“Material Adverse Effect” means a material adverse effect on (a) the business, operations, affairs, financial condition, assets or properties of the Issuer, the General Partner and their Subsidiaries taken as a whole, (b) the ability of the Issuer or the General Partner to perform its obligations under this Agreement and/or the Notes, (c) the ability of the Subsidiary Guarantors, taken as a whole, to perform their obligations under the Subsidiary Guaranties, or (d) the validity or enforceability of this Agreement, the Notes or any Subsidiary Guaranty.

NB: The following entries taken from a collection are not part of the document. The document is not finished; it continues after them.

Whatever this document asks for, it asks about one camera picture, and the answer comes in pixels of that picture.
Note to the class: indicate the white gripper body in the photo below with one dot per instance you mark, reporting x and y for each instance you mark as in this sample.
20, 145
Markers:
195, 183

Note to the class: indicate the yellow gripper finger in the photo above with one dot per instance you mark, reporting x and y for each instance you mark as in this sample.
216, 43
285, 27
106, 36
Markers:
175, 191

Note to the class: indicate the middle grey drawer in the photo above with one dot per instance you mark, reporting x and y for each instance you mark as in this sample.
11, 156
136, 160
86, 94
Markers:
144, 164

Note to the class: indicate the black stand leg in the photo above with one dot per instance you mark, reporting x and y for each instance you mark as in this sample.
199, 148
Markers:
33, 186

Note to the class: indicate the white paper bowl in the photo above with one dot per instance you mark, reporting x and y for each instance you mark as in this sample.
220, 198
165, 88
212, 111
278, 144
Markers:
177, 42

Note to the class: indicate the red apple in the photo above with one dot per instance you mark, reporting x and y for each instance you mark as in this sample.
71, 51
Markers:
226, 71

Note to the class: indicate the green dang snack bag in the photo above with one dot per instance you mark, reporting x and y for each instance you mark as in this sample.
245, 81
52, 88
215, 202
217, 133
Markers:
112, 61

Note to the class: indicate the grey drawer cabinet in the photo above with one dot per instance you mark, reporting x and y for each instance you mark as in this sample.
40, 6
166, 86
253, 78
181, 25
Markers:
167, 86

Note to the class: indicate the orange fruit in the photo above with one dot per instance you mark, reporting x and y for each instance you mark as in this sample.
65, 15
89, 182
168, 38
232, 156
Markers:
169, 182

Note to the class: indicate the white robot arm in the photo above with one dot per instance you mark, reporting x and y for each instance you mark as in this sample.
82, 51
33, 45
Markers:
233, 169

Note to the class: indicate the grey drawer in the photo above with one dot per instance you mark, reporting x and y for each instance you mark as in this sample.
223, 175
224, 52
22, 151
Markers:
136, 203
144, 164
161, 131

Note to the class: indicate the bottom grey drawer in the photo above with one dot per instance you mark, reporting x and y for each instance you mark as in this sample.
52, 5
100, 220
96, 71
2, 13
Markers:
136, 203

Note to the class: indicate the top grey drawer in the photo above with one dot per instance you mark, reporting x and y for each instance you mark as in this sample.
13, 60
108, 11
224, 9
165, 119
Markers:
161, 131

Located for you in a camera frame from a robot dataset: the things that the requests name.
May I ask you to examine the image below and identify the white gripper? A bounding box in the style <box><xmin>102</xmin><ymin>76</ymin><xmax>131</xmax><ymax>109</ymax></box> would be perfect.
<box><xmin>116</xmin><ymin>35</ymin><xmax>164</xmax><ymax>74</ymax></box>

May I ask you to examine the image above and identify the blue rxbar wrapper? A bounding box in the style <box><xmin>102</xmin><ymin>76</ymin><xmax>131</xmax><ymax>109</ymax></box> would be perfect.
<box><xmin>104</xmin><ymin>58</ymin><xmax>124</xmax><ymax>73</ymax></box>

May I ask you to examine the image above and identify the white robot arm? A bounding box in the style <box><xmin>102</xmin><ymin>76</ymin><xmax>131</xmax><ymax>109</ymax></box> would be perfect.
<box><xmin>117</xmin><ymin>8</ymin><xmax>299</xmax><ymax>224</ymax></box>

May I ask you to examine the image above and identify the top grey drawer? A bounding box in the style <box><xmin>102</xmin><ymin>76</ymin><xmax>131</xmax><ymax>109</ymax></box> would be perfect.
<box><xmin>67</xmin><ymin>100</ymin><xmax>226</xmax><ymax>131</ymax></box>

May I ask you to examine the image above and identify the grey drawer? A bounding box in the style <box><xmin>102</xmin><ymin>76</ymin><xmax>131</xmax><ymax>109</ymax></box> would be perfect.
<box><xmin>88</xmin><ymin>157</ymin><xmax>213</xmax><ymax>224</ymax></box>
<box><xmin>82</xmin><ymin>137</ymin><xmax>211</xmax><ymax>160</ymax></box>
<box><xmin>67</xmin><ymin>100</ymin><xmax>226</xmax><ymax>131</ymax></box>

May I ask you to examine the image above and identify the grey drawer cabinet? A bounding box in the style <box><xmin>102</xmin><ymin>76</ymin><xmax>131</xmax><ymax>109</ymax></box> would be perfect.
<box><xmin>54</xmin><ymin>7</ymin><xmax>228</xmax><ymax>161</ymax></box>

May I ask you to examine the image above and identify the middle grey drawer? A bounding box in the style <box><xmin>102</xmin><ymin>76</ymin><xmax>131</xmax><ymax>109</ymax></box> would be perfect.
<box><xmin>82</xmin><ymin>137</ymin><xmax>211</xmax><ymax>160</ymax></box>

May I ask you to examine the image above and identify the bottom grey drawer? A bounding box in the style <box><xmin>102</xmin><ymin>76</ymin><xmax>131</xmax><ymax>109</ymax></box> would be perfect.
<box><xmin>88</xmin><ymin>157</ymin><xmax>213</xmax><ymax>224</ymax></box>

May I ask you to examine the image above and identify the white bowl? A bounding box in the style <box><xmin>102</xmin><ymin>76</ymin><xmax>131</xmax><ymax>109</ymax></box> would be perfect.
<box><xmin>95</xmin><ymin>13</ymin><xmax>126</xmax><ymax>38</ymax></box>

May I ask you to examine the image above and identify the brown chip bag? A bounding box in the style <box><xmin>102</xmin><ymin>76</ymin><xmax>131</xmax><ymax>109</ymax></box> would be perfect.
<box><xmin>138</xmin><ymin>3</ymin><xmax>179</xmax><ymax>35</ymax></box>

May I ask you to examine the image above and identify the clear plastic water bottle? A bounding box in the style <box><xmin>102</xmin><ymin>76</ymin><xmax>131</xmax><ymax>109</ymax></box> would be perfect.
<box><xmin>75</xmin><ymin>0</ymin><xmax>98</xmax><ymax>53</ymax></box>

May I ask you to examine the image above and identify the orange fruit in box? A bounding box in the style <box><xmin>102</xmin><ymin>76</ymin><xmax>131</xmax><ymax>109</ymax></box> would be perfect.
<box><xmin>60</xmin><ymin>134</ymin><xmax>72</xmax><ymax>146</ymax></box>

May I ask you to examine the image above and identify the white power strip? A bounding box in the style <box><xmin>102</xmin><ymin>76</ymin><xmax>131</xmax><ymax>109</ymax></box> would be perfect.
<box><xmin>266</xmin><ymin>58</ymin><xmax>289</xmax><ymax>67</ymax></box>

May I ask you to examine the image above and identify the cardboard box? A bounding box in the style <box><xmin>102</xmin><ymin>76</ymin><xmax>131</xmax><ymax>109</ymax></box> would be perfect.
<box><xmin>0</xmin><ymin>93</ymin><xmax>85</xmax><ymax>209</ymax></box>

“Material Credit Facility” means, as to the Issuer, the General Partner and their Subsidiaries,
(a) the Bank Credit Agreement;
(b) the Unsecured Term Loan Agreement dated as of January 29, 2014 among the Issuer, the General Partner, the lenders from time to time parties thereto, Wells Fargo Bank National Association, as administrative agent, and PNC Bank, National Association, as syndication agent, including any renewals, extensions, amendments, supplements, restatements, replacements or refinancings thereof;
(c) the Unsecured Term Loan Agreement dated as of September 11, 2015 among the Issuer, the General Partner, the lenders from time to time parties thereto, Wells Fargo Bank National Association, as administrative agent, and PNC Bank, National Association, Regions Bank and U.S. Bank National Association, asco-syndication agents, including any renewals, extensions, amendments, supplements, restatements, replacements or refinancings thereof;
(d) the Note and Guaranty Agreement dated as of February 21, 2017 among the Issuer, the General Partner and the purchasers named therein, including any renewals, extensions, amendments, supplements, restatements, replacements or refinancings thereof;
(e) the Note and Guaranty Agreement dated as of December 12, 2017 among the Issuer, the General Partner and the purchasers named therein, including any renewals, extensions, amendments, supplements, restatements, replacements or refinancings thereof; and
(f) any other agreement(s) creating or evidencing indebtedness for borrowed money (excluding any Nonrecourse Indebtedness) entered into on or after the Execution Date by the Issuer, the General Partner or any of their Subsidiaries, or in respect of which the Issuer, the General Partner or any of their Subsidiaries is an obligor or otherwise provides a guarantee or other credit support (other than a guarantee of customary recourse exceptions) (“Credit Facility”), in a principal amount outstanding or available for borrowing equal to or greater than $100,000,000 (or the equivalent of such amount in the relevant currency of payment, determined as of the date of the closing of such facility based on the exchange rate of such other currency); and if no Credit Facility or Credit Facilities equal or exceed such amounts, then the largest Credit Facility shall be deemed to be a Material Credit Facility.
“Maturity Date” with respect to any Note is defined in the first paragraph of such Note.